What is a good 25 Gb used enterprise grade network switch to look for on eBay? I’m looking for 16-24 ports. This will be for a small office, with about 4-6 workstations and 5-6 servers.
Would be great if it supported 10G/25G on same ports (SFP+/SFP28).
Do NOT want something that requires a subscription, nor is locked by the OEM and requires doing backflips and lots of research and trial and error to get it to work or update the firmware or get into the firmware.
Currently have a QNAP 16 port 25 Gb switch. I haven’t deployed it at this point, but have read elsewhere that it won’t work with FEC connections - either connecting to another 25 G switch, nor a NIC that requires FEC (forward error correction).
Some model of Dell, HPE, Netgear, etc?
Ah - I just thought of what will probably be a deal-killer. It needs to be quiet. The QNAP is quite. I don’t want something that sounds like a typical datacenter server, switch. Maybe it doesn’t exist.

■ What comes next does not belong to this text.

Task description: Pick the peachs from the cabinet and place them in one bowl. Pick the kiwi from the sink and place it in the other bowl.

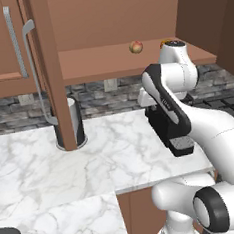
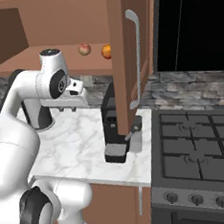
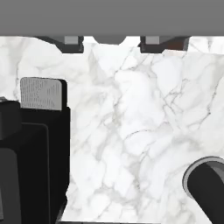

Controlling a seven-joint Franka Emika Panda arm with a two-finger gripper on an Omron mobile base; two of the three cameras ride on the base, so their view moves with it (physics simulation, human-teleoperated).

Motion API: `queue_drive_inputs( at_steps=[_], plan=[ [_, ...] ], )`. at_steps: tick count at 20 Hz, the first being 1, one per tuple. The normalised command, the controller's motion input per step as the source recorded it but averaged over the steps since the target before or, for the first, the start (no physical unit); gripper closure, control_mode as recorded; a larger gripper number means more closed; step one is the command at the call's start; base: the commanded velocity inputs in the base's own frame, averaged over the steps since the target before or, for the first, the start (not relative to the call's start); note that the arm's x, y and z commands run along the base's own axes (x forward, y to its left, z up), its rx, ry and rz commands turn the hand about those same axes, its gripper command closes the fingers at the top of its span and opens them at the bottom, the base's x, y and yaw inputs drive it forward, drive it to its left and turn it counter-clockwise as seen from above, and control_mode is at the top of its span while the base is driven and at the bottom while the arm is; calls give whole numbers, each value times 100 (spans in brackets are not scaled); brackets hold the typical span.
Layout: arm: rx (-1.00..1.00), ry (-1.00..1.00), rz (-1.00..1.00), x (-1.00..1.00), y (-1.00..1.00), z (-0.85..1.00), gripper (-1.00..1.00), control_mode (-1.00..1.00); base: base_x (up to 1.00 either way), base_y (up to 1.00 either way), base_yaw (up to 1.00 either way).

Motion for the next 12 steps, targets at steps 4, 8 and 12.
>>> queue_drive_inputs(
  at_steps=[4,8,12],
  plan=[
    [7,-6,0,0,0,14,-100,-100,0,0,0],
    [14,-28,0,-24,0,46,-100,-100,0,0,0],
    [3,-42,3,-44,0,41,-100,-100,0,0,0]
  ],
)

I looked at Ubiquiti, but it only had FOUR 25Gb ports. FOUR. Also, I thought I had a vague memory of hearing someone on a youtube channel mention that the Ubiquiti 10 G & 25 G switches didn’t have quite the throughput as most other switches? Maybe I remembering that wrong…

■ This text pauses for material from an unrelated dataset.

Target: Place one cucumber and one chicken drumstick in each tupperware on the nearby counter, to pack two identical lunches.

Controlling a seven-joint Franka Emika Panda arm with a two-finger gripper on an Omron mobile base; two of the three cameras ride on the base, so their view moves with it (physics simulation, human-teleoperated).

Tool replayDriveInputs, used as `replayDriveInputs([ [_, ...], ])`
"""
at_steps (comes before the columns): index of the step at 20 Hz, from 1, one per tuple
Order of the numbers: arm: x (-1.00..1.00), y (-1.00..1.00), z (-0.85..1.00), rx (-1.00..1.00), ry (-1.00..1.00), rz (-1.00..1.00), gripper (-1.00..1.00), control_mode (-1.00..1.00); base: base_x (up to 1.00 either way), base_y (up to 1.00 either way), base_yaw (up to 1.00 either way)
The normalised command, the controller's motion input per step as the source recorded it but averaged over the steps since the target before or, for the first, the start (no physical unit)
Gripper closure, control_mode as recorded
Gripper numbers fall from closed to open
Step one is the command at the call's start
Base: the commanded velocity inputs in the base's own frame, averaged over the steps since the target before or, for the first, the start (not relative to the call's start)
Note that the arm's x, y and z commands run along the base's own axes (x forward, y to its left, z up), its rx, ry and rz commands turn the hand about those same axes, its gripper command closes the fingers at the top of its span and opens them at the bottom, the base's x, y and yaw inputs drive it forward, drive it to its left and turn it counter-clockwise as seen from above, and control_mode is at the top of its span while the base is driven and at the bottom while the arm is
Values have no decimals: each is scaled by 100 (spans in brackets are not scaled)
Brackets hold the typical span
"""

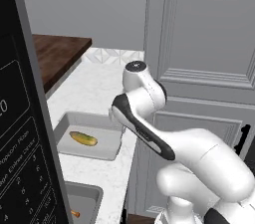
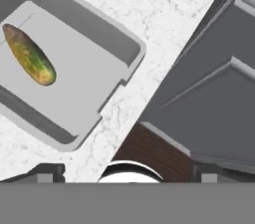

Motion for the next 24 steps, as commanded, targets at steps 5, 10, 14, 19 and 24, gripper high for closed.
replayDriveInputs([
  [5, -99, -49, 52, 13, -13, -17, -100, -100, 0, 0, 0],
  [10, -65, -57, 49, 5, -11, -5, -100, -100, 0, 0, 0],
  [14, -43, -78, 30, 8, -7, 0, -100, -100, 0, 0, 0],
  [19, -48, -49, 11, 10, -1, 0, -100, -100, 0, 0, 0],
  [24, -24, -18, 6, -6, 0, -5, -100, -100, 0, 0, 0],
])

(I have a host of Mellanox Connect-X 4 cards, if that matters.)
Thanks for all the info. I misspoke on the ports. Looking for 16-24 ports of SFP28 (mistyped QSFP28). I certainly wouldn’t mind some QSFP28 ports also on there, but mainly need 25 Gb that can be connected to another 25 Gb switch later, if needed.
Also - what is the difference in quality/reliability/throughput of QNAP vs Mikrotik? I’ve never worked with Mikrotik products in any companies, nor datacenter. Have only worked with two QNAP switches.
I like that the Mikrotik switch has dual power supplies. Unless I’m mistaken, I was under the impression that Mikrotik was a budget line of products? (I know the QNAP is evidently budget-level.)
I mean, in a TOR-role, QSFP can just break out to 4x SFP
They are both not Cisco/Juniper/Arista/Aruba, but definetly “good enough”-tier.
They are budget tier, which shows in strange ways.
For example they have a lot of features available, but you need to pay attention to which of them get moved off of the switch chip and into the sometimes underwhelming CPUs.
So L2/L2+ may be fine, and L3-doings then murder performance.
Interestingly, I just watched a review last night, of a different Mikrotik router. He said something very similar. He mentioned that Mikrotik was notorious for using subpar CPUs and then moving some functions to software, because of the lackluster CPU not being able to handle the additional functions. (Or, something to that effect.)
They often have hardware-offloading so the switch-chip does all the magic with the CPU just pulling the strings.
Basically, look at the test-data they have on their product pages. When your usecase has can live with the published numbers, good. If not, it will likely get expensive.